Abbiamo sbagliato tutto.

La Costituzione del 1948 non ha raggiunto i risultati sperati, ossia porre le condizioni affiche’ un paese prosperi nel lungo termine. Come dicono i giuristi, la legge e’ come un abito: va tagliato su misura della persona. La nostra Costituzione sara’ un bellissimo abito ma purtroppo si e’ rivelato non su misura per il popolo italiano. Siamo stati sfortunati.

Quasi 70 anni dopo, nel 2017 ci ritroviamo un Paese in modalita’ autodistruttiva a livello finanziario, alta disoccupazione, odio crescente tra classi sociali e generazionale e a natalita’ zero.

Gli americani, gli inglesi, gli svizzeri, gli australiani, sono stati piu’ fortunati: hanno adottato una forma di governo che li ha fatti, e li fa prosperare. I tedeschi, dopo la prima guerra mondiale avevano un sistema che li ha portati alla distruzione, ma poi dopo la seconda guerra mondiale, hanno imboccato la strada giusta.

I cinesi pure sono stati fortunati. Probabilmente, se avessero avuto una forma di governo democratica, non sarebbero oggi la seconda potenza economica del mondo, ma probabilmente in piena guerra civile.

Con l’arrivo della prossima recessione economica mondiale o europea, l’Italia probabilmente dovra’  scegliere tra il pagare le pensioni, gli interessi sul debito pubblico o gli stipendi dei dipendenti pubblici. Ci sarebbero delle soluzioni, ma sono impraticabili, vista l’attuale struttura del sistema politico e sociale.

Non sappiamo come andra’ a finire, ma una cosa e’ certa: dobbiamo ripartire da capo, azzerando tutto cio’ che e’ stato partorito dalla Carta Costituzionale: regole, sindacati, partiti, istituzioni, etc. scegliendo una nuova strada.

Tra i vari modelli di governo, il piu’ consono per il popolo italiano e’ probabilmente quello cinese basato su un solo partito e nessuna separazione dei poteri.
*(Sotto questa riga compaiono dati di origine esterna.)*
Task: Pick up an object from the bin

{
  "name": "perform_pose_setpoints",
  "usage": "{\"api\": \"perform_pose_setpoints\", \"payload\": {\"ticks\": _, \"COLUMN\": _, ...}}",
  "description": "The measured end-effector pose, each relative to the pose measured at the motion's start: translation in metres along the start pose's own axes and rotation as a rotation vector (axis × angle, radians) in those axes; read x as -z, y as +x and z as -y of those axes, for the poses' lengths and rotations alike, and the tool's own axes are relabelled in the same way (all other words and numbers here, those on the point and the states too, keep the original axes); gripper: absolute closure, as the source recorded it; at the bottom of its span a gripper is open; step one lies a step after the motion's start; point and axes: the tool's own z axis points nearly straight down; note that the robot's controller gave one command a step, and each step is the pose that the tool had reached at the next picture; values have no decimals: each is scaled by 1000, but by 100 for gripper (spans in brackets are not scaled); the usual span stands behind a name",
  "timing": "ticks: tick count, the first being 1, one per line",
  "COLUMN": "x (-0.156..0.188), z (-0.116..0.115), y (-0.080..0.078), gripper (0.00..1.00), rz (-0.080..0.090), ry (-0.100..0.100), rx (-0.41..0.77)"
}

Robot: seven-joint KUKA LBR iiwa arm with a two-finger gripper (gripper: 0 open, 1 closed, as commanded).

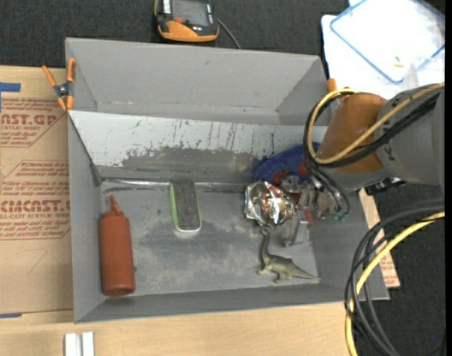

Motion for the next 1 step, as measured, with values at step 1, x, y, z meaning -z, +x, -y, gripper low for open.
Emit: {"api": "perform_pose_setpoints", "payload": {"ticks": 1, "x": 5, "z": -10, "y": 1, "gripper": 0, "rz": 6, "ry": 5, "rx": -26}}
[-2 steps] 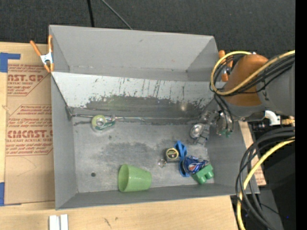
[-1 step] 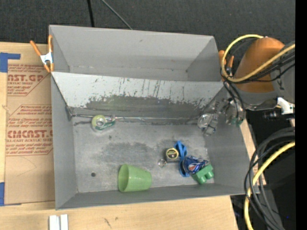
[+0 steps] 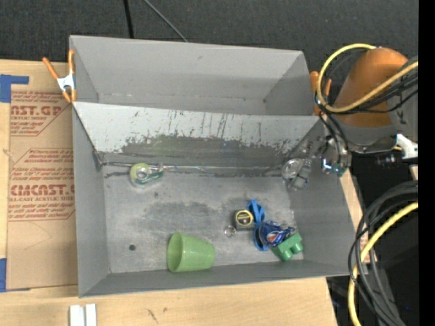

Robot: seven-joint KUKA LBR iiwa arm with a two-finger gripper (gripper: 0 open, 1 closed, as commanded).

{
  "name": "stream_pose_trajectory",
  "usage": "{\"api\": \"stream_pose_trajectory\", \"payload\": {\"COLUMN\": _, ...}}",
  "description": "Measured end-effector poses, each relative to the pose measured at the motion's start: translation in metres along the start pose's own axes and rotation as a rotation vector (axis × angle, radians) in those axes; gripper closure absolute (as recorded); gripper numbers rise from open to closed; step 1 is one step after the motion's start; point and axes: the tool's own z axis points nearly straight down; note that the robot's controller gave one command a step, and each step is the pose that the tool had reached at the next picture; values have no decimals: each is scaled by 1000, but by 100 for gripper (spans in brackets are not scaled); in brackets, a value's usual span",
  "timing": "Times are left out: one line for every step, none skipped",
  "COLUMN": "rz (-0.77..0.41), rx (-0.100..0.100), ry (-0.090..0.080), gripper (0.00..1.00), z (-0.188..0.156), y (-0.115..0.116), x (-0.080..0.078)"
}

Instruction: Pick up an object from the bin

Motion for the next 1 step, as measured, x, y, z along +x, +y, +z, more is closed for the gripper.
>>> {"api": "stream_pose_trajectory", "payload": {"rz": -1, "rx": -1, "ry": -3, "gripper": 100, "z": -40, "y": 1, "x": -2}}
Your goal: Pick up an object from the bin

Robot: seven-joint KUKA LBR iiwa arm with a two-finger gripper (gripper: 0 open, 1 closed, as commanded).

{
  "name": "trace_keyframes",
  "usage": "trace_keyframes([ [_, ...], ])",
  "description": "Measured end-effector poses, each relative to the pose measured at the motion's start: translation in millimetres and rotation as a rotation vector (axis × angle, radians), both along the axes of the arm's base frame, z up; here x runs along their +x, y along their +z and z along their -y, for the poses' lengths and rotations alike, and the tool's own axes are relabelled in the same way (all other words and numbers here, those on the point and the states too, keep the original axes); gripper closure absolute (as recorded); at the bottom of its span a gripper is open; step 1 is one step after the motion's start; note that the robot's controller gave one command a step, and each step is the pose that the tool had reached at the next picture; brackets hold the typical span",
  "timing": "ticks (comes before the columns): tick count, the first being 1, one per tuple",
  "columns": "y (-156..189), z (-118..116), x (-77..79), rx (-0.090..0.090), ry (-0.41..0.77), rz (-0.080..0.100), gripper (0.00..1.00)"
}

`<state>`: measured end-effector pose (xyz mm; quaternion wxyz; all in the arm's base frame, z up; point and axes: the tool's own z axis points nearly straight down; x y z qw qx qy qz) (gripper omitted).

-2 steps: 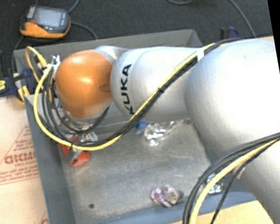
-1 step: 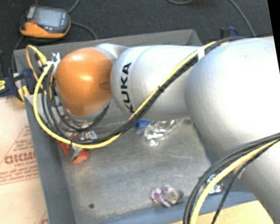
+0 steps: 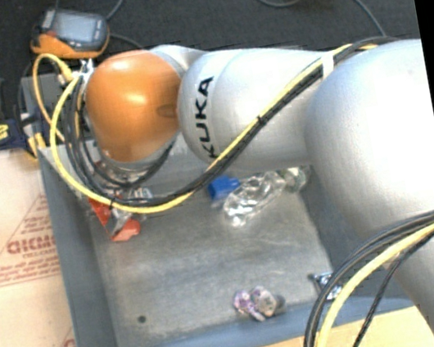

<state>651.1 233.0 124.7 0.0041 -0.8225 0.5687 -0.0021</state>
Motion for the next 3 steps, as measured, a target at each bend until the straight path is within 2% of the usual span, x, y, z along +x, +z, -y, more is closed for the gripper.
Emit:
trace_keyframes([
  [1, 30.5, 0.2, 2.0, -0.001, -0.007, -0.001, 1.0],
  [3, 68.5, -0.5, 4.8, 0.002, -0.02, -0.001, 1.0],
])
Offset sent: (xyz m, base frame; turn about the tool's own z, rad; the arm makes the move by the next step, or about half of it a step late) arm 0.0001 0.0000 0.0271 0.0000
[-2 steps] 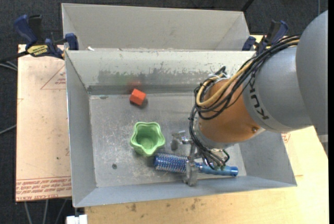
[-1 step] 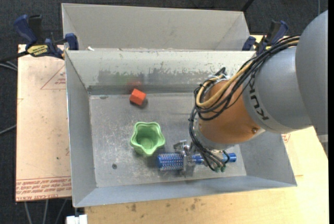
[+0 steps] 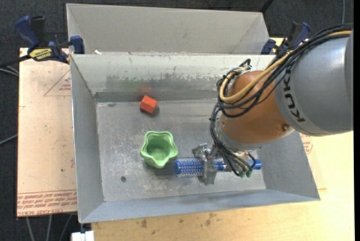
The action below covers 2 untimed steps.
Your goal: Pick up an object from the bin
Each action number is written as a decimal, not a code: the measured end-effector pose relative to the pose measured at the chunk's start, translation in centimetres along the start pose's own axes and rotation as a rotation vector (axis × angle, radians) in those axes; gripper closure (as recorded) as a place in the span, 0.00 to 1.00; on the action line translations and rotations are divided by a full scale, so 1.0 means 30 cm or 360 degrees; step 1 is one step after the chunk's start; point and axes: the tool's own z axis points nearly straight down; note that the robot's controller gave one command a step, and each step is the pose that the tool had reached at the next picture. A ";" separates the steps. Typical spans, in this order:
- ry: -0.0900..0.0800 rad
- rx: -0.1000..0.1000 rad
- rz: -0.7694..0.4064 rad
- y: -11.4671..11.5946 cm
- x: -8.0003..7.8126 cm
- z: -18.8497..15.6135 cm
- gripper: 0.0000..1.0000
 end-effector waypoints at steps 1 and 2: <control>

L’accesso alla P.A. e alla scuola politica diventa unico, con maxi concorso annuale dopo la laurea. Carriera politica si’, ma gradualmente e dopo aver dimostrato di saper amministrare la cosa pubblica sin da giovani.

E tutti quelli fuori dalla P.A,…. a creare, vendere, a fare gli imprenditori,… a conquistare il mondo. MAKE ITALY GREAT AGAIN!